## Required action
Only the lines holding "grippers" are wanted; find them in the listing and return each one.

## Material shown
════════

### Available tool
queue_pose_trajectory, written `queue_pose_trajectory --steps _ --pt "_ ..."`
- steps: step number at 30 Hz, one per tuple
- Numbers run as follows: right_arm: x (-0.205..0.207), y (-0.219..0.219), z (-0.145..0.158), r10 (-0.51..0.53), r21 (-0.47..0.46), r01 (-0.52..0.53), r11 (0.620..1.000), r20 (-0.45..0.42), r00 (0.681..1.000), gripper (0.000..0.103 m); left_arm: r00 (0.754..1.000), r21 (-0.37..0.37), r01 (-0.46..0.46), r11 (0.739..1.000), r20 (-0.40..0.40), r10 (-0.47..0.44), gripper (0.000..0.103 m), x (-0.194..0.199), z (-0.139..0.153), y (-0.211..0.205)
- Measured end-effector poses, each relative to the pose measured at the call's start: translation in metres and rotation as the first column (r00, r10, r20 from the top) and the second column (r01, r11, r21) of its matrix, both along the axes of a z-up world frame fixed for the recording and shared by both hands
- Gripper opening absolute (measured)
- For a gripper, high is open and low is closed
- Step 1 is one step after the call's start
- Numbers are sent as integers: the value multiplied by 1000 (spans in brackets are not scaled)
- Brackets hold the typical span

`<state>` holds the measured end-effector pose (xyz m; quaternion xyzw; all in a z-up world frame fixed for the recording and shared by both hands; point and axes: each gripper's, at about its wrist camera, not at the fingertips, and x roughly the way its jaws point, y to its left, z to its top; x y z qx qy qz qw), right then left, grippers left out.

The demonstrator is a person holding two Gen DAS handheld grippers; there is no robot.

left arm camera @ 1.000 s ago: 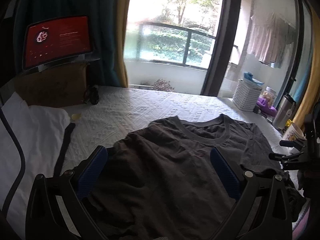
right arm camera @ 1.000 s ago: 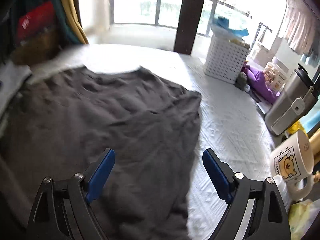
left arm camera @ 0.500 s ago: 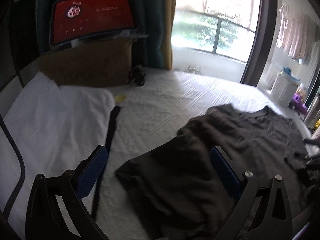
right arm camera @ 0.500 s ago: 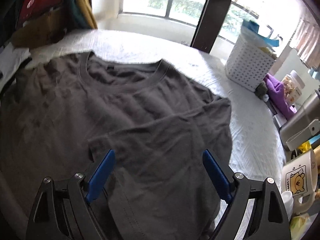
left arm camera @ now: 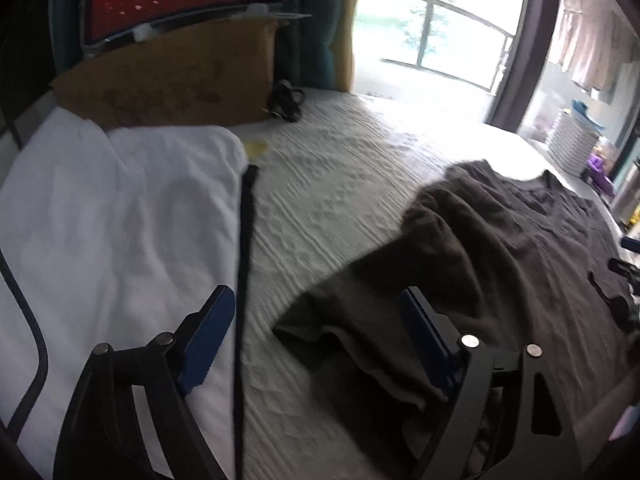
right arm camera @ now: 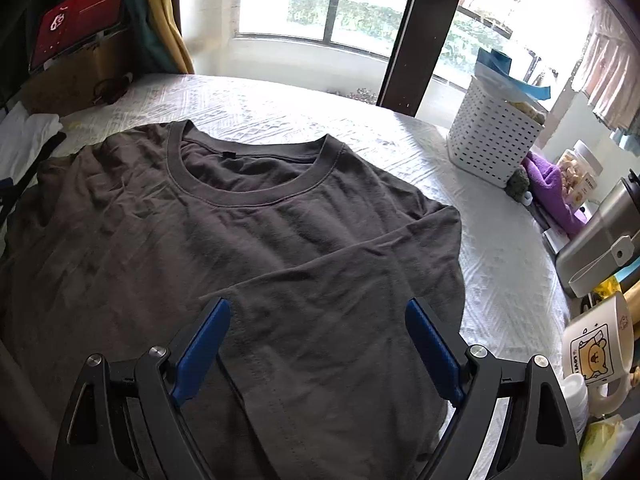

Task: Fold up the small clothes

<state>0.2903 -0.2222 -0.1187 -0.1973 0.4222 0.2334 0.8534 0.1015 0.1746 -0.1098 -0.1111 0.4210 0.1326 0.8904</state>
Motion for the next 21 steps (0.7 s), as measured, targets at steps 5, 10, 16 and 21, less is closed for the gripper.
queue_pose_trajectory --steps 5,10,16,21 --pt "1 2 -3 -3 -3 3 1000 -8 1000 90 997 -27 62 998 -37 -63 74 -9 -6 -16" --pt "1 2 -4 6 -2 -6 1000 -7 1000 90 998 -85 49 995 -28 -51 63 -29 -3 -16" --pt "-1 4 -9 15 10 -15 1000 -16 1000 90 995 -173 86 981 -43 -95 51 -35 -9 -29" --pt "-6 1 -8 21 28 -21 999 -13 1000 90 994 -122 79 989 -67 -88 11 -34 -16 -39"
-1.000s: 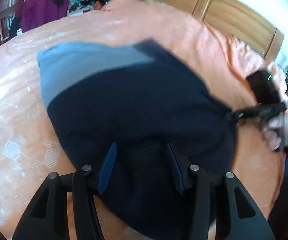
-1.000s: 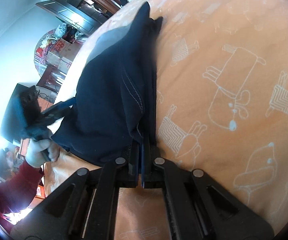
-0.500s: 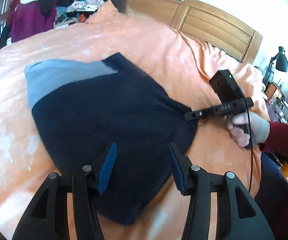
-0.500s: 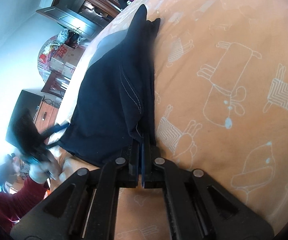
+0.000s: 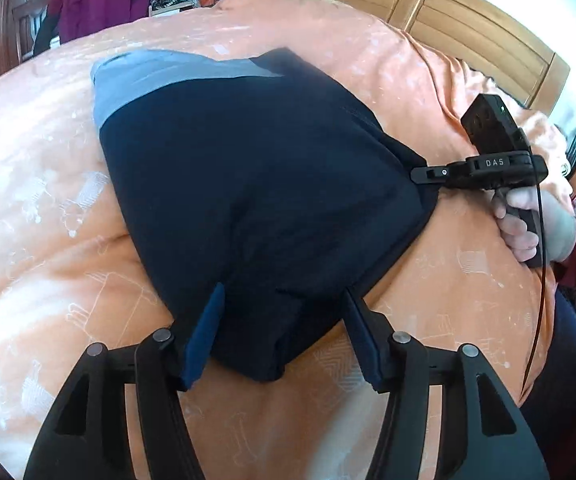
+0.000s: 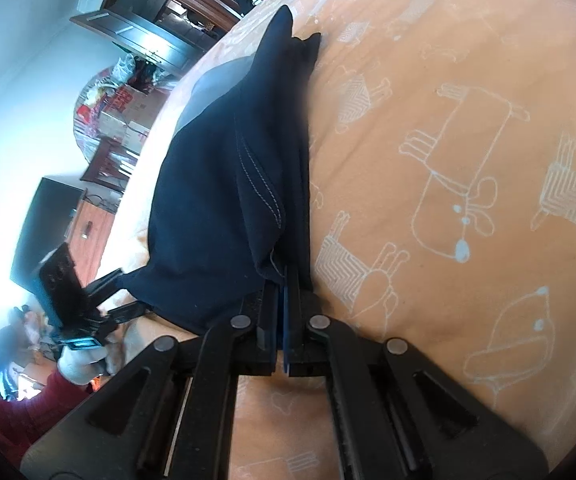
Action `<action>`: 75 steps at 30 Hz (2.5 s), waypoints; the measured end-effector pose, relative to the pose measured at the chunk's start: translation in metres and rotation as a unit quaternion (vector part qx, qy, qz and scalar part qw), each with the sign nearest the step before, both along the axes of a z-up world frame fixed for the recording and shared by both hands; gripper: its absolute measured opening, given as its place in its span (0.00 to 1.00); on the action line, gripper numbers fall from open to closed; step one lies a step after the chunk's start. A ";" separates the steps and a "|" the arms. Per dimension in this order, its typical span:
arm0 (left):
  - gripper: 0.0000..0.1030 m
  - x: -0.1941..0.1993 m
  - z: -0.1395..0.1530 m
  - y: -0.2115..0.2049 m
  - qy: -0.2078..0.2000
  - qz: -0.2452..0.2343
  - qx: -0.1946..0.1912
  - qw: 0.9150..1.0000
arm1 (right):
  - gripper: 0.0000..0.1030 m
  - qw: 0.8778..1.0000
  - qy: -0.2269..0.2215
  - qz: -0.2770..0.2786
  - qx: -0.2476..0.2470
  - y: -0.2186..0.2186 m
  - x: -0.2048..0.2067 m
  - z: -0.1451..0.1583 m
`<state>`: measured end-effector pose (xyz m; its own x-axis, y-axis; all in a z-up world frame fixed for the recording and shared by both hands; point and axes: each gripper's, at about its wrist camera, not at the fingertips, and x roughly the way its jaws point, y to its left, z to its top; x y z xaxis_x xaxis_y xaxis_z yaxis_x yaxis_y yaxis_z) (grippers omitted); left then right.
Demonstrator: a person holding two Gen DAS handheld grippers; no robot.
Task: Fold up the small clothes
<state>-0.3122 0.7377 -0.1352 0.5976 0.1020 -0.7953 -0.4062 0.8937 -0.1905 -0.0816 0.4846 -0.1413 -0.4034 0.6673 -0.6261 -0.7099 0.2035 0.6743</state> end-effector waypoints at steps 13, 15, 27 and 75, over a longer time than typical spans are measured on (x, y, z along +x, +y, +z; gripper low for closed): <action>0.96 -0.117 0.023 -0.004 0.067 0.257 0.026 0.964 | 0.85 0.949 -0.312 -0.033 -0.014 -0.051 -0.118 0.101; 0.96 -0.122 -0.003 0.007 0.106 0.304 -0.007 0.947 | 0.85 0.940 -0.337 -0.020 -0.040 -0.049 -0.143 0.086; 1.00 -0.100 -0.011 0.005 0.147 0.331 0.026 0.932 | 1.00 0.942 -0.312 -0.012 -0.121 -0.044 -0.149 0.022; 1.00 -0.094 -0.007 0.009 0.161 0.335 0.023 0.928 | 0.98 0.940 -0.309 -0.013 -0.145 -0.038 -0.153 0.034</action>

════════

## Result of this exercise
`<state>` holds the measured end-effector pose (xyz m; quaternion xyzw; all in a z-up world frame fixed for the recording and shared by both hands; point and axes: each gripper's, at about its wrist camera, not at the fingertips, and x roughly the way its jaws point, y to its left, z to its top; x y z qx qy qz qw), right then left, grippers left out.
The demonstrator is a person holding two Gen DAS handheld grippers; there is no robot.
`<state>`: measured end-effector pose (xyz m; its own x-axis, y-axis; all in a z-up world frame fixed for the recording and shared by both hands; point and axes: each gripper's, at about its wrist camera, not at the fingertips, and x roughly the way its jaws point, y to its left, z to its top; x y z xaxis_x xaxis_y xaxis_z yaxis_x yaxis_y yaxis_z) (grippers omitted); left then right.
Demonstrator: a person holding two Gen DAS handheld grippers; no robot.

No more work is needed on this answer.